Le asignaron la defensa del castillo de naipes. No fueron los enemigos, el viento también estaba en contra.
miércoles, 21 de julio de 2010
La cordura es pasajera, me tumbo entre las vías y pienso que se parecen a la vida.
Ahora más que nunca soy consciente de mi locura y no me importa.
La noche enfría las vías y mi piel, pienso en el amor y otras atrocidades, consciente de mi inconsciencia he vuelto a desgarrarme el paladar. El aire me corta el aliento. No tengo ganas de dar explicaciones no tengo fuerzas para rebatir razones.
Complejo de luciérnaga que no puede evitar volar hacia la luz, a sabiendas.
Tus orejas son dos signos de interrogación. ¿¿??¿¿¿??¿?¿?¿?¿?¿?¿¿???¿¿¿?¿??? No me extraña que te ronden tantas dudas (¡¡¡¡duda!!!!) (du-da) (d) (u) (d) (a) (?) por la caBEza.
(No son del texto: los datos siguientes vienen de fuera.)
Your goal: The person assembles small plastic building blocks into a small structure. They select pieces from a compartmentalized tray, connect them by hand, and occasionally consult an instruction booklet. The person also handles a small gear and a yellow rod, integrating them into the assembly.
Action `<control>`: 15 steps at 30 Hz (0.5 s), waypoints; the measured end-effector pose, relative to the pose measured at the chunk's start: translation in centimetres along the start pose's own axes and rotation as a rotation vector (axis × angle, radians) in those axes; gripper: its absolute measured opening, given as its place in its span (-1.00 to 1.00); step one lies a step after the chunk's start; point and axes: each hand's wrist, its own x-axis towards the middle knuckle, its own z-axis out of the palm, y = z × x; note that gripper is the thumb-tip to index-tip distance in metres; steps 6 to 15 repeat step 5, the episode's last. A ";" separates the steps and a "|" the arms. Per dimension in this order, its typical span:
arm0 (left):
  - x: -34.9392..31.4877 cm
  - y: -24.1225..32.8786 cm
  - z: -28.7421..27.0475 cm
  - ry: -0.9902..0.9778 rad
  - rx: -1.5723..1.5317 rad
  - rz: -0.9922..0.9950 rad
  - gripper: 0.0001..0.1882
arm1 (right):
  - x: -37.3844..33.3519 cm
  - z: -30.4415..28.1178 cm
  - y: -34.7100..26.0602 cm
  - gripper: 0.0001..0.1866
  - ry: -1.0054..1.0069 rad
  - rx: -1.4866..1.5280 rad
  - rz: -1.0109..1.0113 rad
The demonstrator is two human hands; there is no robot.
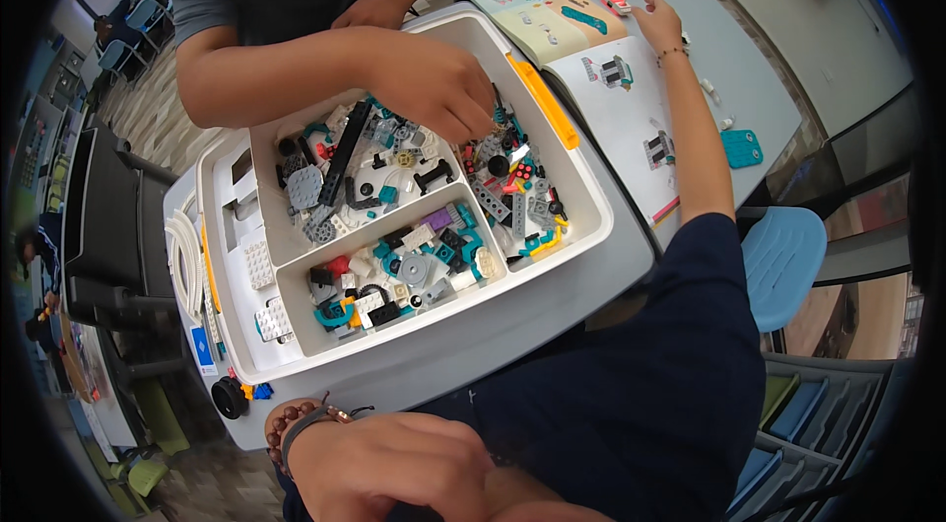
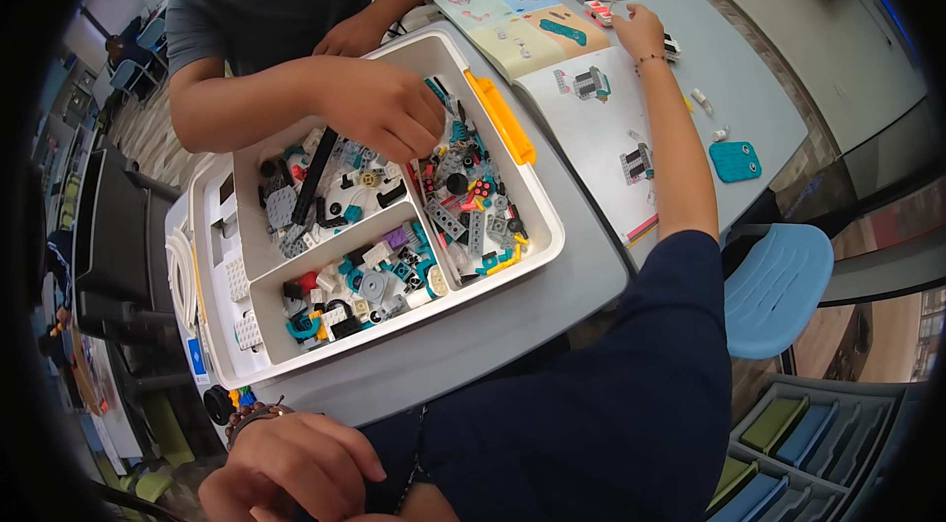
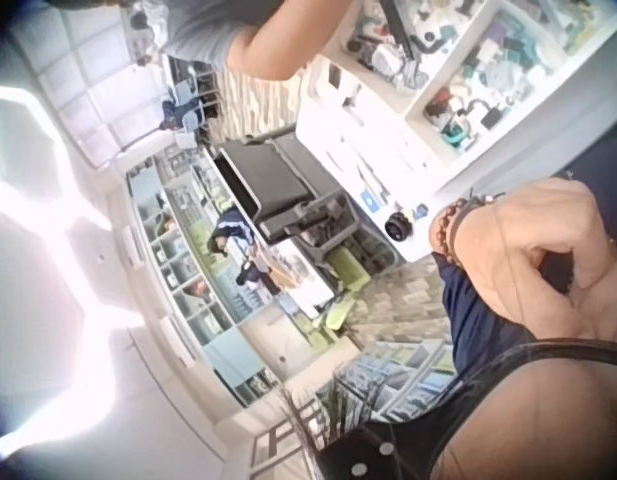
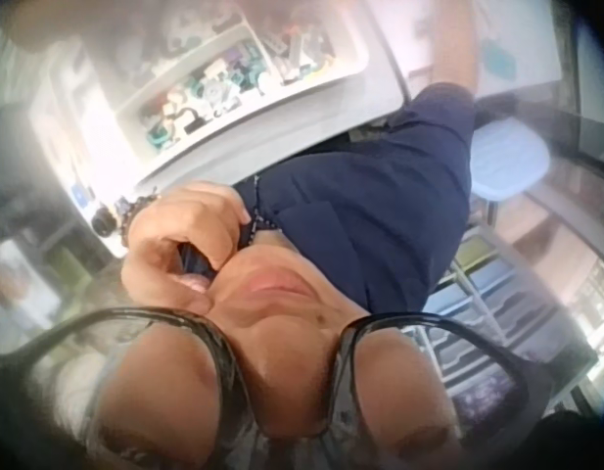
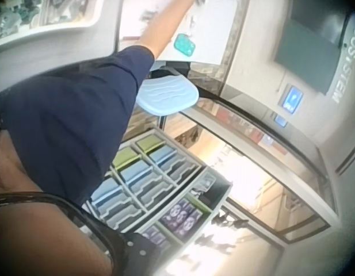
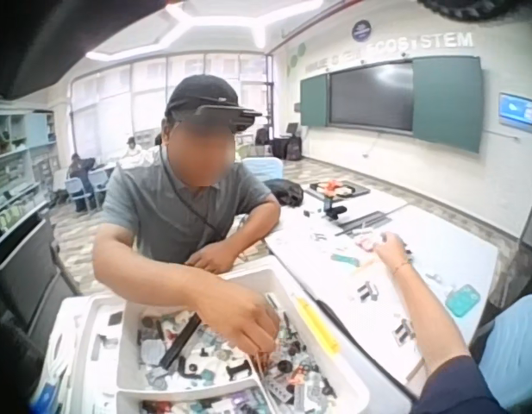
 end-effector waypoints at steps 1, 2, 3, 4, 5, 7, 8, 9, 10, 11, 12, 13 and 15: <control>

Se quejaba del paréntesis que formaban sus piernas y de que en la playa le confundieran con un anuncio de kit kat. A mi, por/su defecto me resultaba encantador.
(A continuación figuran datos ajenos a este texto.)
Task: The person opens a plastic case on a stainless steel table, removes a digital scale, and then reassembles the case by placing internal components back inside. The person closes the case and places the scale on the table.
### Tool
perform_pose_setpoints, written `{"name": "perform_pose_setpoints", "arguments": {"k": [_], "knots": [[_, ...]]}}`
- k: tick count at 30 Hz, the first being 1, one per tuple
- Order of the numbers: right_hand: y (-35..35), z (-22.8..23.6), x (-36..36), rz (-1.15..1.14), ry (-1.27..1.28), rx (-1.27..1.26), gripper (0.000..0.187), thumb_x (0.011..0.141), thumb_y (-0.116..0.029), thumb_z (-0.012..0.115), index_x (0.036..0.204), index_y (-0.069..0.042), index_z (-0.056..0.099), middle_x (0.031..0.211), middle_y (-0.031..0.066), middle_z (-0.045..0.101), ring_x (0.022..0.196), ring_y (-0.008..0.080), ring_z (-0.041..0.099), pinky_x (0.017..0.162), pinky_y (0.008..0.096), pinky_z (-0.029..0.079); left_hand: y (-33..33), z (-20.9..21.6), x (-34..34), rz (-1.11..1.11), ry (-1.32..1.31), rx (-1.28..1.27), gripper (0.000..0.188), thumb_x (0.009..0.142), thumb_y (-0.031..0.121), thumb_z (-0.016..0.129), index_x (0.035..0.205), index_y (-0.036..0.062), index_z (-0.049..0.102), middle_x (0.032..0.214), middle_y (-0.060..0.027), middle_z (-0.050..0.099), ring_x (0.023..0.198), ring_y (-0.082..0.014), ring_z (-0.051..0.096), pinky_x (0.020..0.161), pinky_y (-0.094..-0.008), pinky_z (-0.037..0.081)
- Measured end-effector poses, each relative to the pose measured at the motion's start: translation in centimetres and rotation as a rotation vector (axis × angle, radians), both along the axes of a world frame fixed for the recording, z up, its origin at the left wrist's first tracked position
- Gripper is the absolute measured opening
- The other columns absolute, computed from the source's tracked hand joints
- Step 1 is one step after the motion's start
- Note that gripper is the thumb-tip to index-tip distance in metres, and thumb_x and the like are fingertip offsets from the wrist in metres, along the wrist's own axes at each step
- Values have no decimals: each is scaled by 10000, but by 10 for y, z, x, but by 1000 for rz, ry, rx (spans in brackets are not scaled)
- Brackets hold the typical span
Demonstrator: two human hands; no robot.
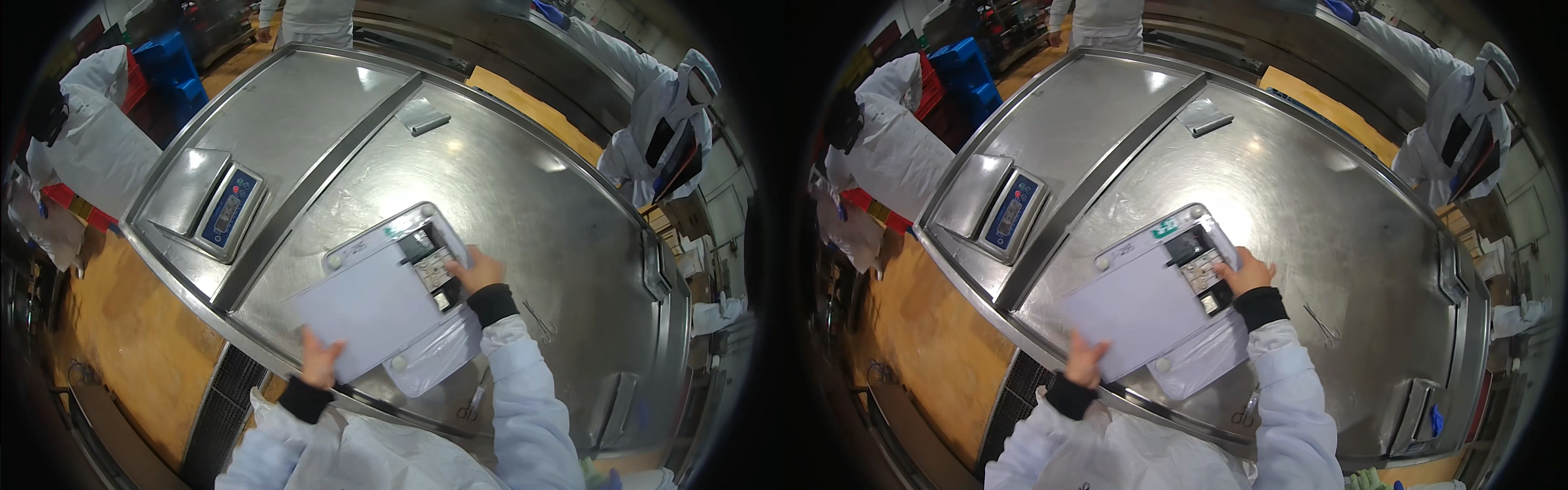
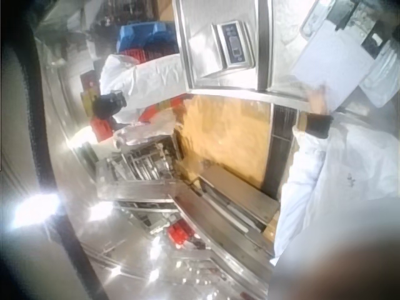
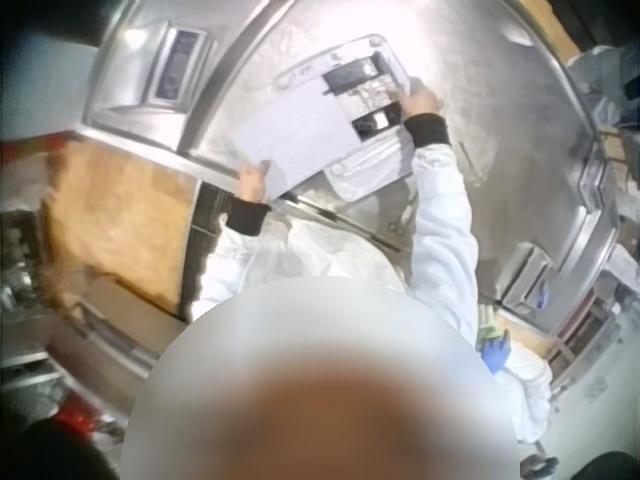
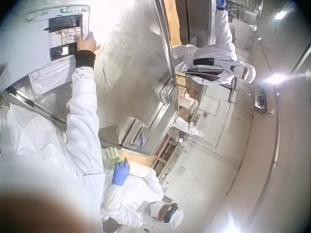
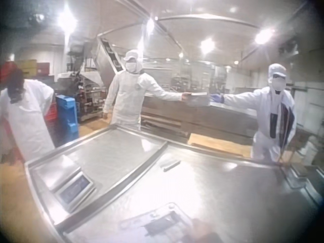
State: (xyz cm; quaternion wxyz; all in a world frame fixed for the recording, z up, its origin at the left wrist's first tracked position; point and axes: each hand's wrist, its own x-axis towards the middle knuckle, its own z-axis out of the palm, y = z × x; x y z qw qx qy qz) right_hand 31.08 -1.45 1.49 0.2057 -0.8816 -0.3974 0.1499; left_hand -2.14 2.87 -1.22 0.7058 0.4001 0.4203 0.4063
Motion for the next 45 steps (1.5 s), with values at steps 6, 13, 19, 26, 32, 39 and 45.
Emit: {"name": "perform_pose_setpoints", "arguments": {"k": [6,13,19,26,32,39,45], "knots": [[0,1,-23,33,48,-80,523,730,-444,574,1123,-106,504,1119,136,531,1094,262,464,957,582,146,-4,14,33,-79,-33,-145,539,729,-104,475,1214,28,280,1152,-127,419,1049,-224,434,914,-336,336],[-4,6,-27,24,-84,147,436,720,-329,615,1092,-120,531,1198,117,457,1185,262,347,955,579,138,12,17,3,-126,132,-161,286,787,11,507,1062,32,431,968,-75,519,886,-144,522,731,-264,443],[27,27,-57,73,-292,116,565,679,-365,641,1161,-120,478,1271,139,371,1227,323,252,947,609,108,26,-8,-8,-175,361,35,259,758,54,599,967,40,447,845,-31,539,714,-103,543,632,-221,460],[26,31,-34,28,212,-111,724,613,-480,694,1108,-13,447,972,156,595,922,305,562,935,593,177,26,28,-2,-227,144,-122,256,740,20,612,936,39,448,818,-45,559,712,-111,545,636,-224,453],[30,39,-43,-27,201,-116,713,566,-458,722,1069,-24,462,985,147,593,959,297,547,944,572,153,41,11,-11,-320,221,-34,242,704,16,656,829,45,451,809,-54,559,675,-94,531,597,-210,444],[28,33,-31,61,215,-86,810,545,-528,705,1095,3,436,938,186,589,889,305,572,803,334,415,52,-9,-1,-438,388,39,255,697,116,693,752,89,446,720,-14,529,614,-99,508,519,-217,449],[15,22,-13,1,439,35,704,608,-466,702,1089,-2,480,938,167,580,871,244,567,772,304,432,62,-4,17,-500,348,25,275,676,146,719,770,59,476,697,-21,544,620,-105,519,537,-225,442]]}}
Corazones de caramelo y galletitas de la suerte. -¿Crees en el destino?- Me preguntaste mientras la gamba se escurría por tercera vez de tus palillos... -Come y calla.-
Anoche volví apagando las farolas que tú ya no abrazas por sustitución por querer abrazarte a algo mejor. De todas formas yo, por si acaso dejaré encendida la luz de mi habitación para alumbrarte si se diera el apagón.